Peer-reviewed veterinary case report
From rodents to chips: preclinical models of inflammatory bowel disease with emphasis on host-microbiome interactions.
- Journal:
- American journal of physiology. Gastrointestinal and liver physiology
- Year:
- 2026
- Authors:
- Kumar, Satish & Sarkar, Biswatrish
- Affiliation:
- Department of Pharmaceutical Sciences and Technology · India
Abstract
Inflammatory bowel disease (IBD), comprising Crohn's disease and ulcerative colitis, is a chronic relapsing inflammatory disorder with steadily increasing global prevalence, significantly impairing patient quality of life. Preclinical research in IBD has traditionally relied on animal models to investigate disease etiology, immunopathogenesis, and therapeutic responses.

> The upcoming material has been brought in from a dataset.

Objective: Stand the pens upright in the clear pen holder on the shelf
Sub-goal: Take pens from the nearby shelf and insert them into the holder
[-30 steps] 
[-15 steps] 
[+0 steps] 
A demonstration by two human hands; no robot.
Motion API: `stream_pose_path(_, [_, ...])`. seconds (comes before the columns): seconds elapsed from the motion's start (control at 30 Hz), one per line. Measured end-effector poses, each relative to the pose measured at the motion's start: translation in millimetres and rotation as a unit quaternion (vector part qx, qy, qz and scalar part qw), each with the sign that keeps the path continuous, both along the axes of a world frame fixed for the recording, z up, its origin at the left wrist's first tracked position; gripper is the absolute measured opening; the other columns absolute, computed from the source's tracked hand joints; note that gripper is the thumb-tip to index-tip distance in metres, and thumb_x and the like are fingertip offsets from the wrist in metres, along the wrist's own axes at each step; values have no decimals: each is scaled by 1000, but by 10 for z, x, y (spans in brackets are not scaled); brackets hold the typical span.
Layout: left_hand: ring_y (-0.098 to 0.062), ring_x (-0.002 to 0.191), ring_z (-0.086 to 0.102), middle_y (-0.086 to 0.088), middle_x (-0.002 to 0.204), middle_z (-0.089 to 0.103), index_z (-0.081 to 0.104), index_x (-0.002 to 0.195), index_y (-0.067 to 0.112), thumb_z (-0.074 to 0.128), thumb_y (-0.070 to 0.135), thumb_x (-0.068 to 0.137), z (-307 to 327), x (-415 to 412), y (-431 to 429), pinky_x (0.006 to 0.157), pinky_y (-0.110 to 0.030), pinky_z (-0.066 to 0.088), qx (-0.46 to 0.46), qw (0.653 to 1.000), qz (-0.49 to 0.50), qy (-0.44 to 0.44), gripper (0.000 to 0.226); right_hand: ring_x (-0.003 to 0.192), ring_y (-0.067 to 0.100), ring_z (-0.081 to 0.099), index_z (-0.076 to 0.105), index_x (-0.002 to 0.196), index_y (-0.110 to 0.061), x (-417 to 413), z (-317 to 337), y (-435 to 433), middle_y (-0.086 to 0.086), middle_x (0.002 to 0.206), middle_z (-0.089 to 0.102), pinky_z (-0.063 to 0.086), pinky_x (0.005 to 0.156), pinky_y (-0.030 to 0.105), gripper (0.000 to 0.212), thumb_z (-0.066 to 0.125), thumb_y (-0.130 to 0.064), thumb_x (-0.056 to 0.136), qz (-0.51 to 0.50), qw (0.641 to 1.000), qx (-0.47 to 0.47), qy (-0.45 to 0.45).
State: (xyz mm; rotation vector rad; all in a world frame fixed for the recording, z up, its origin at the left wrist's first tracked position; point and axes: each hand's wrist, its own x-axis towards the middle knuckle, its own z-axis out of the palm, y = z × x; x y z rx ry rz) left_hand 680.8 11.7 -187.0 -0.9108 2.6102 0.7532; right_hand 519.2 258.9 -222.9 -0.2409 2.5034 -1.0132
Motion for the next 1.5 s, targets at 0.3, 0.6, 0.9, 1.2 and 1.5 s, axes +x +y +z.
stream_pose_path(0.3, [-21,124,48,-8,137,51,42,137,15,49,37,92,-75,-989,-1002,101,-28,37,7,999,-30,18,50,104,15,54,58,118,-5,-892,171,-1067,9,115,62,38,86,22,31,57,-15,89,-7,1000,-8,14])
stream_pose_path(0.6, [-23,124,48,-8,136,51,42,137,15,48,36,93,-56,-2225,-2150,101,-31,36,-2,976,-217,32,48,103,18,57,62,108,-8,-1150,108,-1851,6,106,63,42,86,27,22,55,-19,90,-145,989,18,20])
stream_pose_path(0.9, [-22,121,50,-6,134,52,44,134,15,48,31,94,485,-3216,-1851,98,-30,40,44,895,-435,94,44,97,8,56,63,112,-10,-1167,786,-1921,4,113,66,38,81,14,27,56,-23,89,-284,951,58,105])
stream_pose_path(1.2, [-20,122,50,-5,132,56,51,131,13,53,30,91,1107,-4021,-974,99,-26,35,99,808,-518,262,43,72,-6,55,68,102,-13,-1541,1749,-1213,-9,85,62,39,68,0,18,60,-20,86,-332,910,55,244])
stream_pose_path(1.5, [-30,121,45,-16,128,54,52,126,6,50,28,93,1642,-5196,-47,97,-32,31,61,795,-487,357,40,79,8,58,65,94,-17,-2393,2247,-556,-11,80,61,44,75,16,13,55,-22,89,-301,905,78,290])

A wide range of experimental models primarily rodents, along with limited use of larger animals such as pigs and nonhuman primates, have been developed to reproduce key clinical, histological, and immunological features of human IBD. These models have played a crucial role in evaluating pharmacological agents, biologics, probiotics, dietary interventions, gene-based therapies, and microbiome-targeted strategies. Notably, accumulating evidence highlights the pivotal role of gut microbiota dysbiosis in disease initiation, progression, and therapeutic responsiveness, making host-microbiome interactions a central component of contemporary IBD research. However, despite their utility, animal models exhibit important limitations related to interspecies differences, incomplete microbiome representation, and poor translational predictability. In response, increasing regulatory pressure from agencies such as the National Institutes of Health (NIH) and FDA to reduce animal experimentation has accelerated the development of human-relevant, nonanimal platforms, including intestinal organoids, in vitro coculture systems, and gut-on-chip technologies. This review critically evaluates existing in vivo IBD models with particular emphasis on their ability to capture immune-microbiome epithelial interactions while also discussing emerging human-derived systems as complementary translational tools. Collectively, the integration of microbiome-responsive and immune-competent-advanced in vitro models represents a promising direction to bridge the gap between experimental findings and clinical application in IBD research.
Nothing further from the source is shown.